This post is older than 2 years and might not be relevant anymore
More Info: Consider searching for newer posts

dfu upgraded app wont boot

Hi,

When upgrading the DFU with an app everythings goes seemingly fine, all init+app bytes received, validated and so on. The DFU does its resets when done updating settings page and activating the new app fw. Something is wrong because after jump_to_addr() we'll end up somewhere which is not the start of my application.

Device: nRF52840

SDK: 16.0.0

Ported secure dfu: pca10056_uart_debug example

DFU Modification: Added a CAN transport instead of the UART transport, and not using slip encoding. Have not touched any other file but sdk_config.h for enabling the SPI interface to the CAN controller.

App example for tests: blinky_PCA10056_mbr

Package generation: nrfutil pkg generate --key-file myKey.pem --application blinky_myBoard_mbr.hex --hw-version 52 --sd-req 0 --application-version 1 blinky_myBoard_mbr.zip

IDE: Segger Studio

nrfutil version: 6.0.1

My real application is using the softdevice, but I present this simple MBR example which shows same error behaviour. Otherwise I have successfully generated SD packge, App package, and sent them over CAN to DFU one after the other and all is good until the jump to address 0x1000 which fails.
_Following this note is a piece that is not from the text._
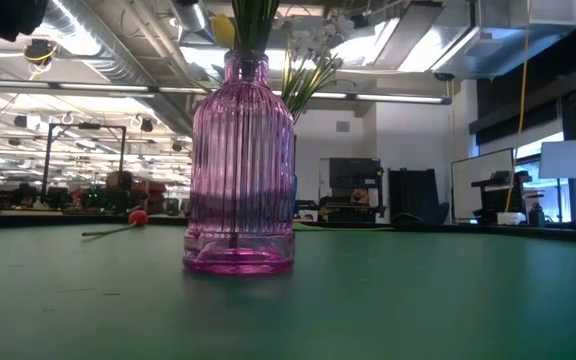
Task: Sort flowers into vase by color
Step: Put the blue flowers into the violet vase
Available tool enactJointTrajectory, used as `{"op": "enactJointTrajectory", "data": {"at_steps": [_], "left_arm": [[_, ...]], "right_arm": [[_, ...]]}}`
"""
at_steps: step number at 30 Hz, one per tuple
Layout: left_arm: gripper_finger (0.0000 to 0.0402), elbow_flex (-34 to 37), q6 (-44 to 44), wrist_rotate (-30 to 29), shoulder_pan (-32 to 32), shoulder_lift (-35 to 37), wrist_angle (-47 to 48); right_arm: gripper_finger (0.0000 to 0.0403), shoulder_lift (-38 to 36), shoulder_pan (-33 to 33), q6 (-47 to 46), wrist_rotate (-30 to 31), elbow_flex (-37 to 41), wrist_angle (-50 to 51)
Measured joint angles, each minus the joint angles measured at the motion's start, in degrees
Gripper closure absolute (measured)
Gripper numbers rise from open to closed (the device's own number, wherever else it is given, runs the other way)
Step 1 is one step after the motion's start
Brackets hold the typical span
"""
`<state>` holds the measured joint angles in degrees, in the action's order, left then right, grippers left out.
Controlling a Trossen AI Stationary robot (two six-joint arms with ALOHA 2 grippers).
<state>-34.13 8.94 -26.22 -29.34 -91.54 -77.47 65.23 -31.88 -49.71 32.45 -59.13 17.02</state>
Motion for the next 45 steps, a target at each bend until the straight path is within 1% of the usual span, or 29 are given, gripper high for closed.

I'm thinking this seems like a linking problem but I have not been able to what I'm doing wrong.

  • Hi Feran, 

     

    When upgrading the DFU with an app everythings goes seemingly fine, all init+app bytes received, validated and so on. The DFU does its resets when done updating settings page and activating the new app fw. Something is wrong because after jump_to_addr() we'll end up somewhere which is not the start of my application.

    Are you able to debug the bootloader and set a breakpoint at the jump_to_addr() call and then step through the code to see where you end up? It would also be usefull if you could readout the memory at this stage as well so we can see if the new application has been correctly placed at 0x1000 and upwards. You can readback the flash using the following nrfjprog command: 

    nrfjprog --memrd 0x0000 --n 1048576‬ >> flash_dump.txt

    This will dump the flash in a readable format to  flash_dump.txt which will be located in the same folder where you're executing nrfjprog from. 
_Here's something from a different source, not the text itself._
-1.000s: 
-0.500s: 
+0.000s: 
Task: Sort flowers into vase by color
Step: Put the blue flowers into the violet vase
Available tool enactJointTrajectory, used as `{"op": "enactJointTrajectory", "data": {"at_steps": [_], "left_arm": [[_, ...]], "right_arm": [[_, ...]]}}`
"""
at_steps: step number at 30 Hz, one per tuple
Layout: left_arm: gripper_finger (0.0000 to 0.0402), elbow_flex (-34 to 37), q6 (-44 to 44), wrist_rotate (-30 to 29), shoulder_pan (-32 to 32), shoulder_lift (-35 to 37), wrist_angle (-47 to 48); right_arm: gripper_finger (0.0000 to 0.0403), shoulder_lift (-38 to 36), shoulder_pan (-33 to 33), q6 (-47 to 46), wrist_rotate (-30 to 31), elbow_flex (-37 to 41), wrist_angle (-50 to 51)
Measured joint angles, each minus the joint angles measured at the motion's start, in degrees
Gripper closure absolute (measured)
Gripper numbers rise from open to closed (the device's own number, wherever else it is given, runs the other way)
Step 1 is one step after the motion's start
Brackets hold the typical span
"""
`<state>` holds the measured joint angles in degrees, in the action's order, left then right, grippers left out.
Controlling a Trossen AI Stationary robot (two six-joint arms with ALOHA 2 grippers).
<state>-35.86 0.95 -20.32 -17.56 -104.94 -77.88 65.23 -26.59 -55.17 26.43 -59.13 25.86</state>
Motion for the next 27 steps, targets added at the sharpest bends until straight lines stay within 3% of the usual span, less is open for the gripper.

    My real application is using the softdevice, but I present this simple MBR example which shows same error behaviour.

     Was there supposed to be an application attached to the ticket? Or should I just use the blinky_PCA10056_mbr example from SDK v16.0.0, i.e. nRF5_SDK_16.0.0_98a08e2\examples\peripheral\blinky\pca10056\mbr ? 

     

     Best regards

    Bjørn

  • Hi Bjørn!

    Yes I have been able to debug and in the mean time I have been able to simplify the procedure to reproduce this.
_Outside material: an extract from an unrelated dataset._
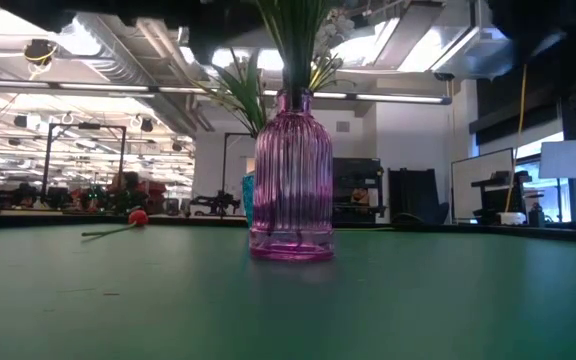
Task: Sort flowers into vase by color
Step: Put the blue flowers into the violet vase, then put the bottom red tulip into the violet vase
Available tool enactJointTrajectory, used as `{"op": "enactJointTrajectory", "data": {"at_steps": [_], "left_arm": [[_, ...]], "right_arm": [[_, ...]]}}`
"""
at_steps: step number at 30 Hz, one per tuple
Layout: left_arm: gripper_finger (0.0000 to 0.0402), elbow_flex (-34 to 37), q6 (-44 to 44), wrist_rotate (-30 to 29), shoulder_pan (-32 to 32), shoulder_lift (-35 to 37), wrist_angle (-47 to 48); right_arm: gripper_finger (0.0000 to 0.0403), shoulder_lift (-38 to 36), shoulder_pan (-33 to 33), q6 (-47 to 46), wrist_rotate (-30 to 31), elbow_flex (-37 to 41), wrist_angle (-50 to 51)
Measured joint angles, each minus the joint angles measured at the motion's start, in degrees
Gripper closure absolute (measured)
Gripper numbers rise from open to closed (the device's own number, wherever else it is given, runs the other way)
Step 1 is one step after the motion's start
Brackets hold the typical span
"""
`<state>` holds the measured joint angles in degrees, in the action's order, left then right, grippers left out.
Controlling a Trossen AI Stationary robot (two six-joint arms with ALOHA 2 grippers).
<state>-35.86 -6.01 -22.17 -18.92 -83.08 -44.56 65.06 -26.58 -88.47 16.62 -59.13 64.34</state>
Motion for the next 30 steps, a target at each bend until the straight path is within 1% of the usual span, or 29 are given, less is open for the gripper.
{"op": "enactJointTrajectory", "data": {"at_steps": [3, 6, 10, 13, 14, 15, 16, 18, 21, 23, 26, 30], "left_arm": [[0.0206, 0.0, -2.1, 3.9, 0.0, 2.2, 2.4], [0.0206, 0.0, -4.4, 6.1, -0.1, 3.5, 4.3], [0.0206, 0.0, -6.6, 6.9, -0.8, 4.6, 6.8], [0.0206, 0.0, -7.5, 7.1, -1.8, 6.3, 6.8], [0.0206, 0.0, -7.6, 7.1, -2.1, 7.0, 6.8], [0.0206, 0.0, -8.0, 7.1, -2.4, 7.9, 7.2], [0.0206, 0.0, -8.7, 7.0, -2.5, 8.9, 8.1], [0.0206, -0.1, -9.6, 6.8, -2.6, 10.5, 9.6], [0.0209, 0.0, -10.4, 6.2, -2.6, 13.1, 12.7], [0.0212, -0.1, -11.3, 5.4, -2.6, 14.4, 14.5], [0.0216, -0.1, -13.3, 4.6, -3.3, 15.9, 16.7], [0.0218, -0.1, -16.7, 4.4, -4.9, 17.0, 20.9]], "right_arm": [[0.0118, 1.3, 1.9, -4.6, -8.0, 0.1, 11.4], [0.0118, 2.1, 5.4, -4.0, -16.2, 2.9, 16.4], [0.0121, 2.9, 10.8, 0.9, -25.1, 9.9, 13.2], [0.0138, 3.5, 13.8, 2.3, -30.1, 16.1, 9.4], [0.0147, 3.8, 14.6, 2.5, -31.0, 18.0, 7.9], [0.0156, 4.6, 15.3, 2.4, -31.1, 18.2, 6.9], [0.0166, 5.7, 15.8, 1.8, -30.1, 17.7, 7.7], [0.0187, 6.5, 16.9, 3.5, -28.2, 17.5, 7.4], [0.0222, 9.1, 19.2, 3.5, -29.1, 17.8, 6.8], [0.0243, 10.5, 19.0, 1.7, -28.9, 17.8, 6.6], [0.0263, 11.3, 14.0, -4.6, -29.4, 17.7, 5.1], [0.0262, 11.3, 4.5, -13.5, -29.9, 17.7, 4.7]]}}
    I will present this procedure shortly, but regarding my previous test I can add that I did a binary diff between the resulting flash on PCA10056 and my board and could see that MBR, App, Settings area all was exactly on same address, size, and content. The only difference was the two different bootloaders which hade obviously different sizes, though starting from same addresses (0xe4000).

    When debugging the faulty bootloader at jump_to_address I have obsereved it is called as jump_to_address(0x2004000, 0xFFFFFFFF, 0x1375). The latter address I find strange.

    To the simpler case, that I attach hex files for in this post:

    DFU: nRF5_SDK_16.0.0_98a08e2\examples\dfu\secure_bootloader\pca10056_uart_debug\ses

    DFU-modification: Replaced dfu_public_key.c array with my own throw-away key generated with nrfutil

    App: nRF5_SDK_16.0.0_98a08e2\examples\peripheral\blinky\pca10056\mbr\ses

    App-modifications: None

    Building both projects as is, flash the bootloader, and then uploading the hex file from App with 

    nrfutil dfu serial -pkg blinky_pca10056_mbr.zip -p COM10 -b 115200

    works fine.

    But adding a Debug configuration (on the Solution level) to the same DFU project configured in the emproject file as such:

    <configuration Name="Debug"
    c_preprocessor_definitions="DEBUG ;DEBUG_NRF;NRF_DFU_DEBUG_VERSION;" />

    reproduces the fault, exactly as described earlier.

    This should be easily reproduced by you guys. I have not compared the two hex contents attached here but I would guess the only difference is in the bootloader area.

    By the way a related question, what does the NDEBUG symbol defined in the Release configuration exactly do in the pca10056_uart_debug project? I cannot find any references in code, but does the compiler/linker do anything with it?

     

    The file ending with "debug-conf.hex" is the faulty one resulting from building with the Debug configuration.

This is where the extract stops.